▸ Exercise
Wherever a line of the listing holds the string "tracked", copy that line.

▸ Given data

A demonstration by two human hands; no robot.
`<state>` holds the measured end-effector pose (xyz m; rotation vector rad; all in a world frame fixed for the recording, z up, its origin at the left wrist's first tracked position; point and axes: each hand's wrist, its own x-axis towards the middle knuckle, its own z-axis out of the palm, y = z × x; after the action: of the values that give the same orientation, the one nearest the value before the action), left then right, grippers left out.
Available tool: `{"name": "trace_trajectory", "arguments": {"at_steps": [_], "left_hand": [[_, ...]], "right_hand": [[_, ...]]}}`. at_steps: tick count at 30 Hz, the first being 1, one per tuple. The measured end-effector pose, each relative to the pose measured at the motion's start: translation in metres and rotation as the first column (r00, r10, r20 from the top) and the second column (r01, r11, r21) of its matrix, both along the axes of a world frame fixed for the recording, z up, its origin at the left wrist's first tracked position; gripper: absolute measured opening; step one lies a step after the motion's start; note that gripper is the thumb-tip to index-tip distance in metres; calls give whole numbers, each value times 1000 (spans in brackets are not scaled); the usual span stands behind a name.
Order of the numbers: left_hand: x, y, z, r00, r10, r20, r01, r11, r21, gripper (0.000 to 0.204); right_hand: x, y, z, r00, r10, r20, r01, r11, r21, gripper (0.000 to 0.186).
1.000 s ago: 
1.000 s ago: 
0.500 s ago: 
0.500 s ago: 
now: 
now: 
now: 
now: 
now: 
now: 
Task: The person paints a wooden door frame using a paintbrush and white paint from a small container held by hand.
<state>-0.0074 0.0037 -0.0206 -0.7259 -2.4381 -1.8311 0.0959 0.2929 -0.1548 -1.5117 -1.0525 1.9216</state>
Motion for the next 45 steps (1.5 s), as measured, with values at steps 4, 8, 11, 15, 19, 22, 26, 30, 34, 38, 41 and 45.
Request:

▸ Finished exercise
`<state>` holds the measured end-effector pose (xyz m; rotation vector rad; all in a world frame fixed for the recording, z up, its origin at the left wrist's first tracked position; point and axes: each hand's wrist, its own x-axis towards the middle knuckle, its own z-axis out of the palm, y = z × x; after the action: of the values that give the same orientation, the one nearest the value before the action), left then right, grippers left out.
Available tool: `{"name": "trace_trajectory", "arguments": {"at_steps": [_], "left_hand": [[_, ...]], "right_hand": [[_, ...]]}}`. at_steps: tick count at 30 Hz, the first being 1, one per tuple. The measured end-effector pose, each relative to the pose measured at the motion's start: translation in metres and rotation as the first column (r00, r10, r20 from the top) and the second column (r01, r11, r21) of its matrix, both along the axes of a world frame fixed for the recording, z up, its origin at the left wrist's first tracked position; gripper: absolute measured opening; step one lies a step after the motion's start; note that gripper is the thumb-tip to index-tip distance in metres; calls give whole numbers, each value times 1000 (spans in brackets are not scaled); the usual span stands behind a name.

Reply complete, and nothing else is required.